PERICULOSIDADE: O Sindicato não está satisfeito com a forma como a Infraero vem conduzindo o cumprimento da Portaria que determinou o pagamento do adicional de periculosidade para os trabalhadores que atuam em função de segurança. O Sindicato questiona alguns equívocos na interpretação da área de Saúde e Segurança do Trabalho (SST) da estatal e detectou que as perícias foram feitas com foco diferenciado, de acordo com a localidade. O Sina visitará aeroportos para identificar falhas nessas perícias e irá debater o assunto com o diretor de Gestão da Infraero, Mauro Pacheco, em fevereiro. Alguns trabalhadores já vêm recebendo o adicional.

ADICIONAL NOTURNO: A revisão dos valores pagos a título de adicional noturno é mais uma iniciativa do Sina em defesa dos direitos dos trabalhadores. A entidade detectou que a Infraero pode estar devendo uma diferença do adicional noturno e reivindicou à estatal que realizasse perícia para confirmar ou descartar essa situação. A Infraero fez um levantamento, mas o trabalho não atendeu às expectativas do Sindicato. O Sina contratou um perito especializado em folha de pagamento e vai remunerá-lo por esse trabalho. Até a primeira quinzena de fevereiro, ele deve apresentar um parecer independente sobre o tema. De posse desse relatório pericial, o Sina voltará à mesa de discussão com a diretoria de gestão da Infraero.

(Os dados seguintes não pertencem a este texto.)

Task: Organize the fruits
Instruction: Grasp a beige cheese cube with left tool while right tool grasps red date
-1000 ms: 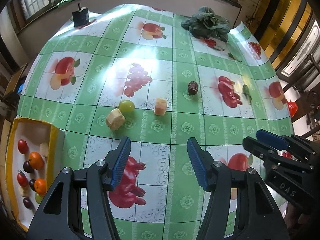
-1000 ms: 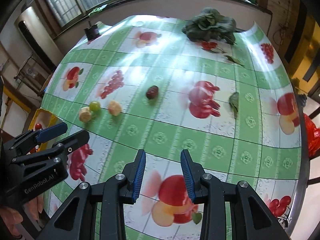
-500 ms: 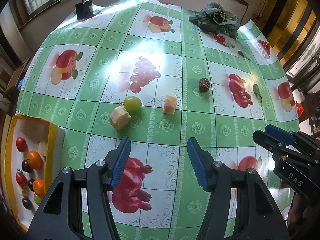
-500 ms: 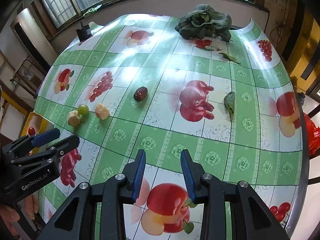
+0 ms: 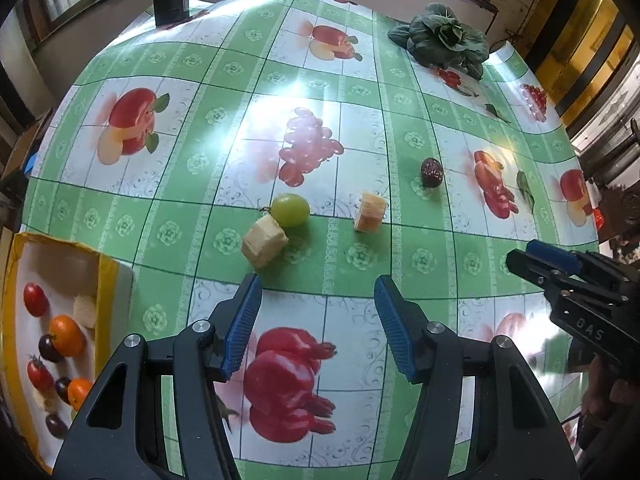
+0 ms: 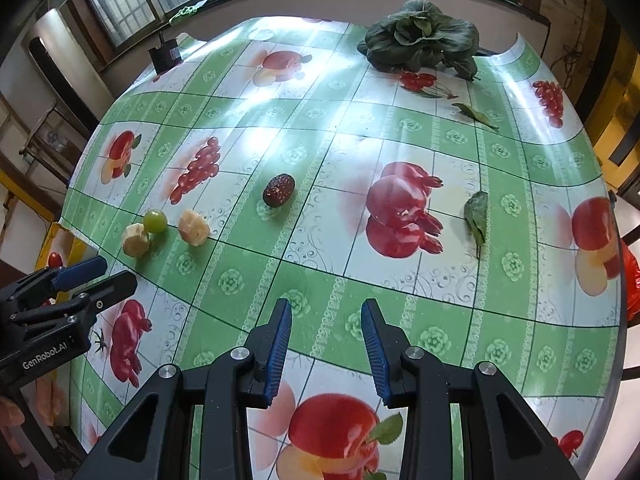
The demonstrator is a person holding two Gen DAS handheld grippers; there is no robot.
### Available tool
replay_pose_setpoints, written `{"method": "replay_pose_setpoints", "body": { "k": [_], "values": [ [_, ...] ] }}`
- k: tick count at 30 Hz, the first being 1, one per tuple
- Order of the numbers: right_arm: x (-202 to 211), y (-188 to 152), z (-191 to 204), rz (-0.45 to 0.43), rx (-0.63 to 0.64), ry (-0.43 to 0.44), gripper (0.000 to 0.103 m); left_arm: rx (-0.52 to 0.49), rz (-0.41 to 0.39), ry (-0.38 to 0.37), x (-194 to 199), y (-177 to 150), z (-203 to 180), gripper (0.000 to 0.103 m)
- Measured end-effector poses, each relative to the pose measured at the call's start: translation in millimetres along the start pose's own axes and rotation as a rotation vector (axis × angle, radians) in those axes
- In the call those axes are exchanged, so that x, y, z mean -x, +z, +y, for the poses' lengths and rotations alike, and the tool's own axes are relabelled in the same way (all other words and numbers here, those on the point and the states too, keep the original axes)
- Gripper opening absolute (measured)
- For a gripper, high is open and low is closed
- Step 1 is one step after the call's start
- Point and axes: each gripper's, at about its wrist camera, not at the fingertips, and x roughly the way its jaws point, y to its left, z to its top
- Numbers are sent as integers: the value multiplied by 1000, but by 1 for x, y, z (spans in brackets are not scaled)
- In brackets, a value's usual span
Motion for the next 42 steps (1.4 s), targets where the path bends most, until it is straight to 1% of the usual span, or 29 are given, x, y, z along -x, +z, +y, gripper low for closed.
{"method": "replay_pose_setpoints", "body": {
  "k": [5, 9, 14, 15, 16, 18, 19, 22, 32, 33, 34, 35, 36, 39, 41, 42],
  "values": [
    [-8, 7, 0, 7, -2, 12, 35, -19, -5, -24, -8, 12, -11, 59],
    [-10, 14, 2, 4, 13, 17, 35, -38, -5, -39, -23, 22, -23, 59],
    [-15, 20, -2, 2, 3, 22, 35, -46, -3, -52, -40, 30, -30, 59],
    [-17, 21, -3, 4, -1, 25, 35, -46, 2, -47, -45, 32, -30, 57],
    [-18, 23, -4, 5, -3, 29, 35, -45, 8, -46, -49, 33, -29, 48],
    [-22, 26, -4, 4, -3, 42, 35, -56, 23, -40, -58, 36, -30, 35],
    [-23, 28, -4, 1, -1, 46, 35, -65, 5, -31, -57, 37, -30, 30],
    [-26, 38, 0, -26, 1, 74, 35, -64, 8, -32, -59, 39, -29, 17],
    [-61, 76, 17, -26, -23, 135, 35, -35, 13, -36, -54, 33, -24, 17],
    [-64, 77, 19, -25, -19, 140, 33, -33, 13, -34, -54, 32, -23, 17],
    [-68, 78, 21, -18, -12, 138, 29, -31, 13, -31, -53, 32, -23, 17],
    [-71, 79, 25, -17, 13, 111, 23, -31, 12, -30, -51, 31, -23, 17],
    [-71, 78, 29, -20, 35, 91, 23, -31, 10, -30, -50, 30, -22, 17],
    [-69, 74, 32, -1, 63, 100, 22, -21, 3, -22, -43, 28, -18, 17],
    [-63, 69, 33, -4, 71, 96, 22, -3, -1, -31, -36, 25, -12, 17],
    [-57, 66, 32, -12, 71, 108, 22, 2, -2, -34, -33, 24, -10, 17]
  ]
}}
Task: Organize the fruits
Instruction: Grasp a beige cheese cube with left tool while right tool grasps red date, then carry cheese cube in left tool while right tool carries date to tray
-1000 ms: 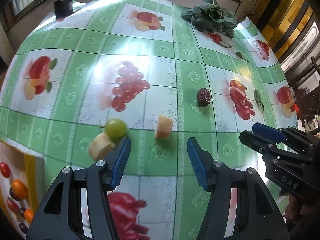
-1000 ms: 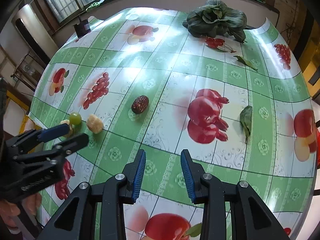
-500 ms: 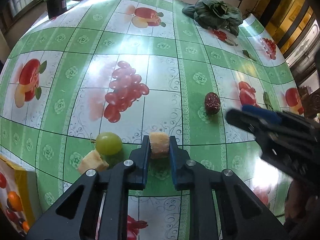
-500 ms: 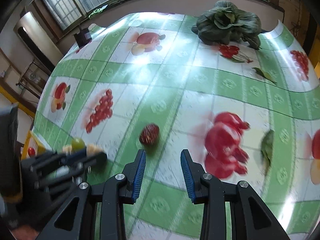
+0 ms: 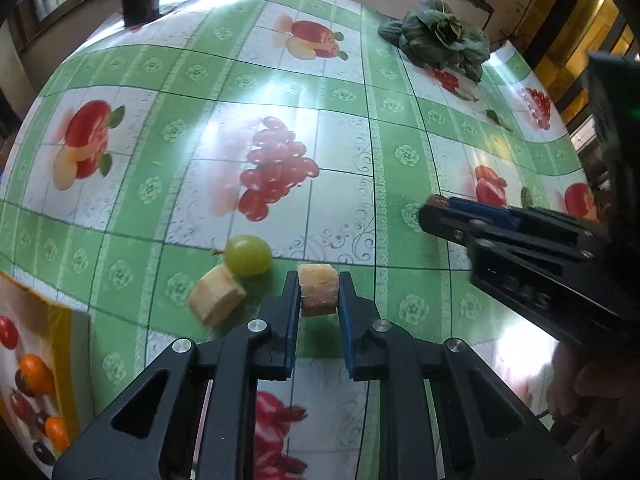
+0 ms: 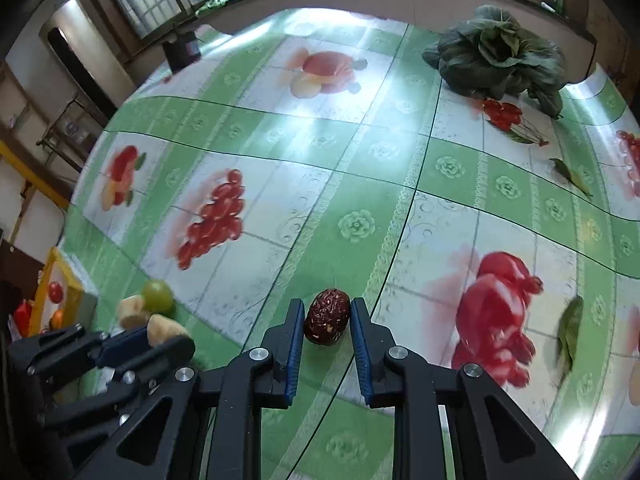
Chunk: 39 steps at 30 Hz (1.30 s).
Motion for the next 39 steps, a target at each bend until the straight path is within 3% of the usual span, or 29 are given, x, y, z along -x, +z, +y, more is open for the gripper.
{"method": "replay_pose_setpoints", "body": {
  "k": [18, 39],
  "values": [
    [68, -52, 69, -38, 101, 13, 22, 81, -58, 76, 75, -49, 52, 17],
    [48, -62, 223, 1, 323, 136, 22, 225, -100, 205, 130, -100, 166, 17]
  ]
}}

POLÍCIA FEDERAL: O convênio entre Infraero e Polícia Federal é um dos que mais tem dado certo para os aeroportuários. A PF está muito satisfeita com o resultado da atuação da categoria no auxílio às suas atividades nos aeroportos. O Sina, no entanto, entende que é importante normatizar as atividades e para isso reuniu-se em Brasília com a Superintendência nacional da PF e a Infraero. Na reunião, o Sina foi informado da ampliação de vagas no convênio, sendo 50 para Campinas e 120 para Guarulhos. Num futuro muito breve, os terminais do Galeão, Confins e Brasília também devem integrar o convênio.

REESTRUTURAÇÃO: Esta prevista para iniciar em março a reestruturação da Infraero, mas o Sina entende que há risco de o processo ser cancelado mais uma vez. Os tropeços nessa reestruturação tem gerado um desgaste muito grande para os trabalhadores, ressalta o Sindicato, que vem lutando para participar mais dessa discussão. “Gostaríamos de ser mais mais ouvidos na reestruturação e que a Infraero tivesse cautela, para que a gente pudesse saber se este é realmente o melhor caminho nesse cenário novo que estamos vivendo”, afirmam os sindicalistas. Além disso, o Conselho de Administração da Infraero tem sido palco para debates e questionamentos sobre a reestruturação da empresa, puxados principalmente pelo representante dos trabalhadores, Célio Barros, secretário-geral do Sina.

DATA-BASE: A situação financeira da Infraero exigirá muita habilidade de negociação do Sindicato. “O caixa do governo vive uma crise, e isso nós temos consciência”, destaca a direção do Sina. A entidade quer conversar com os sindicatos de eletricitários, petroleiros, dos funcionários do Banco do Brasil, Correios e Caixa Econômica Federal, em prol de uma atuação conjunta no Ministério do Planejamento, em defesa dos trabalhadores. Isto porque a expectativa é de que a pasta, neste novo mandato, seja mais ortodoxa em relação à meta de superávit primário, afetando as negociações com os sindicatos de trabalhadores. Paralelo a isso, o Sina irá também negociar a data-base com as concessionárias privadas. A data-base da categoria é 1º de maio. A partir de fevereiro, o Sina deve lançar os editais de assembleia para a construção de pauta e discutir com os trabalhadores a estratégia da campanha. “A luta vai ser bem intensa e devemos estar atentos para não fazer como algumas categorias, que ao invés de ganhar, perderam direitos já conquistados. Precisamos de maturidade e pulso firme para discutir nossa data-base com o patrão”, destaca a direção do Sina.